Sua carreira como empresário e dirigente foi marcada pelo empenho em abrir caminhos para pequenos e grandes negócios, além de sua constante presença em discussões sobre os rumos da economia regional.
Velório e sepultamento
Familiares, amigos e integrantes do setor industrial se preparam para se despedir de Antonio Eugênio Pacelli Martin de Mello. O velório teve início às 20h desta sexta-feira (3) na Funerária Max Domini, situada na avenida José Bonifácio, nº 1550, em Belém.

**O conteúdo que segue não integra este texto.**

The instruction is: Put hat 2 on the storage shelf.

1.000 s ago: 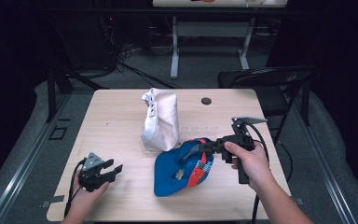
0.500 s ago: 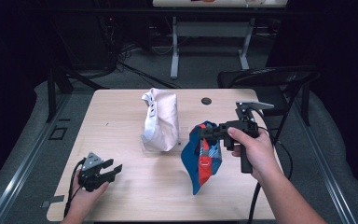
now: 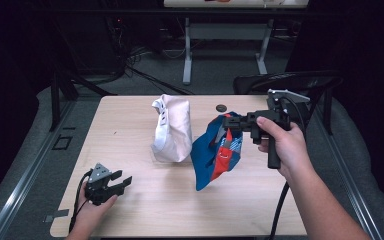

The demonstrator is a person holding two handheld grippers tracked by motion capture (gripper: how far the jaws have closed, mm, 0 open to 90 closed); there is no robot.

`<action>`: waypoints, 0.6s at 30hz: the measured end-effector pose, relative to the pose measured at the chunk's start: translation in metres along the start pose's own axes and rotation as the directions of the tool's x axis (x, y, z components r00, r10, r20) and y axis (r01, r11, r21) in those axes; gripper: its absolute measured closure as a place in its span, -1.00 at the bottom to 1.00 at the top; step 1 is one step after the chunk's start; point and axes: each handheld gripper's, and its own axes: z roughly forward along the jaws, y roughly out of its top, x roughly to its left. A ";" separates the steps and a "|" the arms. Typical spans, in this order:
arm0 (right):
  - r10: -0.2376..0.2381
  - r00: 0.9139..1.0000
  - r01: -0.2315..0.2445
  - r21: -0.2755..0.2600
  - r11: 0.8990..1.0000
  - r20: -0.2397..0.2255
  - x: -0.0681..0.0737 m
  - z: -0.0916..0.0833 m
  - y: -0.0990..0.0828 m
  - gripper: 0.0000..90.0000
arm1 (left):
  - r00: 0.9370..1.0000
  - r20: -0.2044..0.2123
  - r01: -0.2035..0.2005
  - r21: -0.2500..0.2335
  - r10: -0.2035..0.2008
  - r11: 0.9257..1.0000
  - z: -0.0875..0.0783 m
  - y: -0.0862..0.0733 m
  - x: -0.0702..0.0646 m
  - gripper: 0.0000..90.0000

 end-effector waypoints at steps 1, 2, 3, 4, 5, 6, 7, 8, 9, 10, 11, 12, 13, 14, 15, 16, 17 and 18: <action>0.003 1.000 -0.003 -0.006 1.000 0.003 0.002 -0.001 0.003 0.73 | 1.000 -0.002 0.003 -0.008 -0.003 1.000 0.001 -0.001 0.000 0.11; 0.001 1.000 -0.001 -0.010 1.000 0.005 0.004 -0.001 0.004 0.73 | 1.000 -0.003 0.001 -0.005 -0.001 1.000 0.001 -0.001 0.001 0.10; -0.001 1.000 0.001 -0.013 1.000 0.009 0.005 -0.002 0.006 0.73 | 1.000 -0.005 0.001 -0.005 -0.001 1.000 0.001 -0.001 0.001 0.09; -0.001 1.000 0.001 -0.022 1.000 0.015 0.007 -0.003 0.008 0.72 | 1.000 -0.005 0.000 -0.004 0.000 1.000 0.001 -0.001 0.002 0.08; -0.003 1.000 0.004 -0.027 1.000 0.021 0.009 -0.004 0.010 0.73 | 1.000 -0.006 0.006 -0.006 -0.006 1.000 0.001 -0.001 0.002 0.07; -0.011 1.000 0.012 -0.036 0.999 0.026 0.010 -0.005 0.012 0.72 | 1.000 -0.007 0.005 0.001 -0.005 1.000 0.000 -0.001 0.002 0.07; -0.011 0.999 0.013 -0.048 0.999 0.034 0.012 -0.008 0.015 0.72 | 1.000 -0.002 0.007 0.001 -0.007 1.000 0.000 -0.001 0.003 0.06; -0.012 0.999 0.014 -0.051 0.999 0.037 0.013 -0.009 0.016 0.72 | 1.000 -0.002 0.007 -0.003 -0.007 1.000 0.001 -0.001 0.003 0.06; -0.009 0.999 0.011 -0.071 0.997 0.036 0.014 -0.010 0.018 0.72 | 1.000 -0.002 0.005 -0.003 -0.005 1.000 0.001 -0.001 0.003 0.06; -0.017 0.999 0.020 -0.069 0.997 0.040 0.014 -0.013 0.022 0.72 | 1.000 -0.003 0.006 -0.002 -0.006 1.000 0.001 -0.001 0.004 0.05; -0.012 0.999 0.016 -0.080 0.997 0.041 0.014 -0.014 0.024 0.72 | 1.000 -0.003 0.010 -0.003 -0.010 1.000 0.001 -0.001 0.003 0.05; -0.006 0.999 0.010 -0.091 0.996 0.044 0.014 -0.015 0.027 0.73 | 1.000 -0.004 0.008 -0.003 -0.008 1.000 0.001 -0.001 0.004 0.04; -0.003 0.999 0.007 -0.096 0.995 0.049 0.014 -0.017 0.030 0.72 | 1.000 -0.005 0.008 -0.004 -0.008 1.000 0.002 -0.001 0.004 0.03; -0.002 0.999 0.008 -0.101 0.995 0.051 0.014 -0.017 0.031 0.72 | 1.000 -0.007 0.007 -0.004 -0.007 1.000 0.002 -0.001 0.004 0.02; 0.005 0.999 0.001 -0.112 0.994 0.051 0.015 -0.018 0.033 0.72 | 1.000 -0.009 0.005 -0.003 -0.005 1.000 0.002 -0.001 0.004 0.01; 0.003 0.999 0.003 -0.117 0.993 0.050 0.015 -0.018 0.035 0.72 | 1.000 -0.010 0.008 -0.010 -0.008 1.000 0.003 -0.002 0.005 0.00; 0.000 0.999 0.006 -0.120 0.993 0.051 0.015 -0.019 0.037 0.72 | 1.000 -0.010 0.002 -0.010 -0.002 1.000 0.002 -0.002 0.005 -0.02; -0.004 0.999 0.010 -0.124 0.992 0.049 0.016 -0.019 0.039 0.72 | 1.000 -0.016 0.002 -0.020 -0.002 1.000 0.003 -0.002 0.005 -0.03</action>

O sepultamento está marcado para sábado (4), às 11h, no Cemitério Santa Izabel, onde familiares, amigos e membros da comunidade industrial devem prestar as últimas homenagens ao empresário.
A morte de Pacelli causou forte comoção entre representantes do setor industrial paraense. Em nota oficial, a Fiepa lamentou a perda de uma liderança que deixa um legado de dedicação e compromisso com o desenvolvimento do Pará.
Investigações prosseguem
O caso segue sob investigação da Polícia Civil do Pará, que trabalha para identificar e prender os outros envolvidos no latrocínio. As autoridades não descartam a possibilidade de que mais pessoas tenham participado do planejamento do crime.
O latrocínio é um crime qualificado previsto no Código Penal brasileiro, caracterizado pelo roubo seguido de morte, com penas que podem chegar a 30 anos de prisão.